I'll give you an odd example of how I started to feel this. I got a flashback to the Muppet Babies (remember those?). It was all about the great things you could do in your imagination and I thought, well kids don't need help with imagination. That comes naturally to them. So who is this aimed at? And then I pictured a kid living in the worst conditions, maybe even captive. For that kid, the imagination can be an escape. Just like our contended wanting for nothing - it reduces the importance of the external world.
Well I reject that.
If our situation needs to be better, I don't think retreating into our own heads is the thing to do. Oh, it may well make us happy but it allows that situation to continue. Not just to us, but others. It feels like self-induced blindness. No. That's when we need to face the external world and resist the **** and make it better for everyone. That Muppet Babies kid needs to get out of that situation. And, to be honest, this world has a hell of a lot of improving to do before we get to a point where I'd think I had any business feeling content.
Don't get me wrong, I love a lot of what you're saying but only in a sort of small slice of our life amount. Like, we can use it to help us, get us through our days and understand ourselves better. I think that's all great. But when it becomes a replacement for facing the world and improving it, for me personally I think I'd feel all sorts of wrong about it. Good thoughts though.

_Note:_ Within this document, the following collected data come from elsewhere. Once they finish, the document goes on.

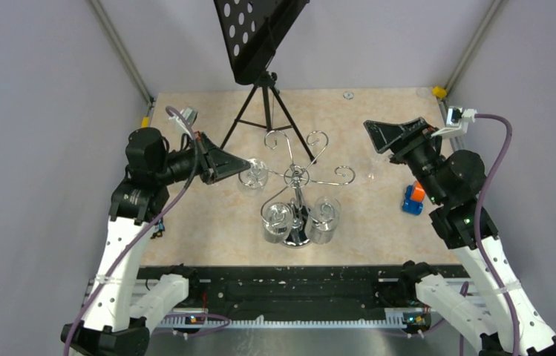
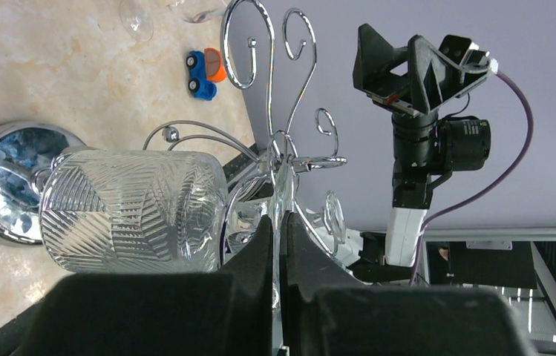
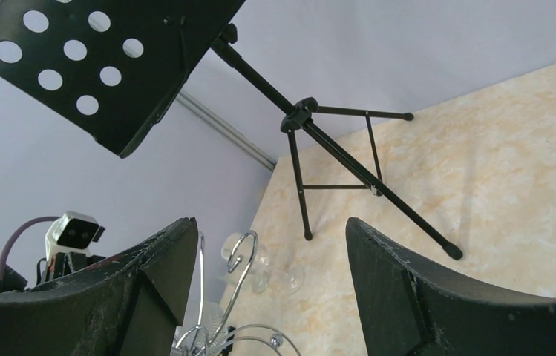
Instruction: Take the wine glass off the wine glass rack
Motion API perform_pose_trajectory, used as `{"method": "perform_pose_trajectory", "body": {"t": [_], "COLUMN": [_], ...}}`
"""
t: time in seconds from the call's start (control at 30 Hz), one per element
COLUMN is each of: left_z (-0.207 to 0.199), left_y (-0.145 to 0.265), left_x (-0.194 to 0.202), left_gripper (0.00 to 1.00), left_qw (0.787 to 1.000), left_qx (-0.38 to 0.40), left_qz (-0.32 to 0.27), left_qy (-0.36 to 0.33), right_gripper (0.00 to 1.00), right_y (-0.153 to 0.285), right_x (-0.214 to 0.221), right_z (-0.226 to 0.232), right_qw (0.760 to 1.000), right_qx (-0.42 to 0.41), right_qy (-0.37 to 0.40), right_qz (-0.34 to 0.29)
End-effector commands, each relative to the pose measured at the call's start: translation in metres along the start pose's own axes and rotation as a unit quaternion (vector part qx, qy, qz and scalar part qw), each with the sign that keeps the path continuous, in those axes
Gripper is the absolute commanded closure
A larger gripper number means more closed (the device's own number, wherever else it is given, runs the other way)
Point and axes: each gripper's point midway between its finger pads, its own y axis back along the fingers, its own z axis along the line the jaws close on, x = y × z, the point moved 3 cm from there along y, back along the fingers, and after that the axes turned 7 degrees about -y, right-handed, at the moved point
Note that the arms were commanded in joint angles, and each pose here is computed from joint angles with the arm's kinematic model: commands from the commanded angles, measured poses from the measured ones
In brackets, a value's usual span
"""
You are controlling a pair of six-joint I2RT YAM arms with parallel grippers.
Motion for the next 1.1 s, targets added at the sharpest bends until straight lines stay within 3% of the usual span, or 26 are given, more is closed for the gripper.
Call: {"method": "perform_pose_trajectory", "body": {"t": [0.0, 0.6, 1.07], "left_z": [-0.021, -0.014, -0.021], "left_y": [0.014, -0.002, 0.020], "left_x": [0.012, 0.017, 0.033], "left_gripper": [1.00, 1.00, 1.00], "left_qw": [0.997, 0.995, 0.992], "left_qx": [0.042, 0.056, 0.028], "left_qz": [0.014, 0.048, 0.053], "left_qy": [-0.056, -0.065, -0.115], "right_gripper": [0.26, 0.26, 0.26], "right_y": [-0.001, -0.001, -0.009], "right_x": [-0.006, -0.005, 0.000], "right_z": [0.011, 0.009, 0.009], "right_qw": [1.000, 1.000, 1.000], "right_qx": [-0.025, -0.019, -0.026], "right_qy": [0.002, -0.003, -0.011], "right_qz": [-0.013, -0.012, 0.000]}}
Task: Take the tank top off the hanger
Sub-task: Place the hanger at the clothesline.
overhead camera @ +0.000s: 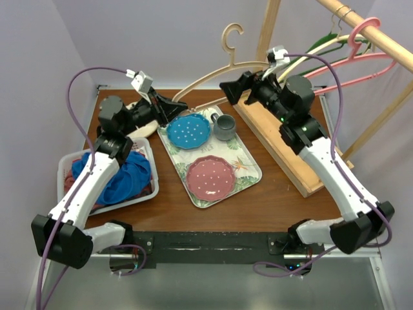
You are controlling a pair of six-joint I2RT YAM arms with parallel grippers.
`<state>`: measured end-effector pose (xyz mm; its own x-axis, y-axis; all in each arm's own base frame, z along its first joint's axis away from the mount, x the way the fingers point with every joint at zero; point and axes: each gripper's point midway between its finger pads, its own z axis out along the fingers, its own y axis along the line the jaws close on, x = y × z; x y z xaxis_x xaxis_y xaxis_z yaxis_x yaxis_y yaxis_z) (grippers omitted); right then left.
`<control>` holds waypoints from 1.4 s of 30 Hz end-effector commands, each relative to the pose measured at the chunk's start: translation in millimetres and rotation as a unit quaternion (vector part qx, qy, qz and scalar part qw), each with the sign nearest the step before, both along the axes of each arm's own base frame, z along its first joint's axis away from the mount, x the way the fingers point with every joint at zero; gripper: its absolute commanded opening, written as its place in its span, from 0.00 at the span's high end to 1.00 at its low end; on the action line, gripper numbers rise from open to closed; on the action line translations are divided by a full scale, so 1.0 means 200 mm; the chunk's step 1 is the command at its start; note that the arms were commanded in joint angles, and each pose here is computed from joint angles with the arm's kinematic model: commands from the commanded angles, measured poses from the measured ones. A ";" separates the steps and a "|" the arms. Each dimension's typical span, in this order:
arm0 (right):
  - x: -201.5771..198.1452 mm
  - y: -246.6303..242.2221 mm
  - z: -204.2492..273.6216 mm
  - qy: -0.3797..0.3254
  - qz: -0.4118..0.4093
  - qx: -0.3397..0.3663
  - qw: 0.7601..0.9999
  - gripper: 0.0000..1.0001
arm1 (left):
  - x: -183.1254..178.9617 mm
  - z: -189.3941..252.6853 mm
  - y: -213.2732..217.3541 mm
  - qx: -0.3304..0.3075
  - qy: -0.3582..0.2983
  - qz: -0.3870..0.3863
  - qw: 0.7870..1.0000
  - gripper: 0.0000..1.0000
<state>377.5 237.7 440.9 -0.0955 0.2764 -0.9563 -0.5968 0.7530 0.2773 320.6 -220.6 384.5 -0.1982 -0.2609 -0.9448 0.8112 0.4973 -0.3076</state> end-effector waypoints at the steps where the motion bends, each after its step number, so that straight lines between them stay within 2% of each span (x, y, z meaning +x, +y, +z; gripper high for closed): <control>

Also, I don't consider finding contentment as a way of ignoring the real world, or a way of living inside the imagination and shirking reality. If anything it magnifies reality and sets the imagination free because a calm mind is better equipped to see things as they really are. It allows one to see reality in her intrinsic beauty, allows one to glimpse her beauty in the everyday, in the things and places that, for years, we've taken for granted. But then I genuinely believe the world cannot be bettered, to me it's perfect, it's a paradise planet and provides everything mankind needs to be happy and content, provides everything to nourish our bodies, minds and souls. It's the world of man that needs tinkering with, that needs improving, but in that field the only individual I have a right to tinker with is myself. And you yourself. And so on.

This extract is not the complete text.